Engineering Single-Atom Iron Nanozymes with Radiation-Enhanced Self-Cascade Catalysis and Self-Supplied H 2 O 2 for Radio-enzymatic Therapy.

Single-atom nanozymes (SAzymes), with individually isolated metal atom as active sites, have shown tremendous potential as enzyme-based drugs for enzymatic therapy. However, using SAzymes in tumor theranostics remains challenging because of deficient enzymatic activity and insufficient endogenous H 2 O 2 . We develop an external-field-enhanced catalysis by an atom-level engineered FeN 4 -centered nanozyme (FeN 4 -SAzyme) for radio-enzymatic therapy.

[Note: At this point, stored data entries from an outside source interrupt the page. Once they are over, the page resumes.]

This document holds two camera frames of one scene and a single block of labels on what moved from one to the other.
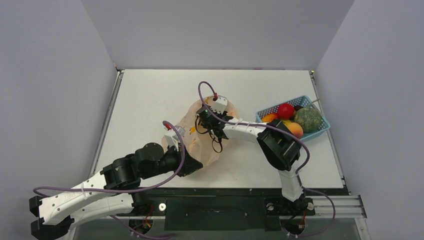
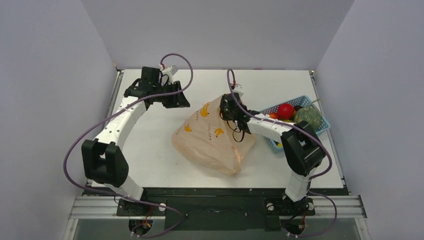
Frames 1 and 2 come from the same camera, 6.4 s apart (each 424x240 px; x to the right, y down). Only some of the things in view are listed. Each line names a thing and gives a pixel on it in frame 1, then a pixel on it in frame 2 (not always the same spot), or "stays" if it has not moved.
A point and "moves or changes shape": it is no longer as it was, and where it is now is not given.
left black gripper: [190, 165] -> [178, 100]
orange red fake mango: [269, 117] stays
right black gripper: [205, 118] -> [227, 108]
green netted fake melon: [309, 119] stays
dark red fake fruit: [297, 107] stays
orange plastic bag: [231, 110] moves or changes shape
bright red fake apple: [285, 111] stays
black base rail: [225, 208] stays

This FeN 4 -SAzyme exhibits peroxidase-like activity capable of catalyzing H 2 O 2 into hydroxyl radicals and converting single-site Fe II species to Fe III for subsequent glutathione oxidase-like activity. Density functional theory calculations are used to rationalize the origin of the single-site self-cascade enzymatic activity. Importantly, using X-rays can improve the overall single-site cascade enzymatic reaction process via promoting the conversion frequency of Fe II /Fe III . As a H 2 O 2 producer, natural glucose oxidase is further decorated onto the surface of FeN 4 -SAzyme to yield the final construct GOD@FeN 4 -SAzyme. The resulting GOD@FeN 4 -SAzyme not only supplies in situ H 2 O 2 to continuously produce highly toxic hydroxyl radicals but also induces the localized deposition of radiation dose, subsequently inducing intensive apoptosis and ferroptosis in vitro. Such a synergistic effect of radiotherapy and self-cascade enzymatic therapy allows for improved tumor growth inhibition with minimal side effects in vivo. Collectively, this work demonstrates the introduction of external fields to enhance enzyme-like performance of nanozymes without changing their properties and highlights a robust therapeutic capable of self-supplying H 2 O 2 and amplifying self-cascade reactions to address the limitations of enzymatic treatment.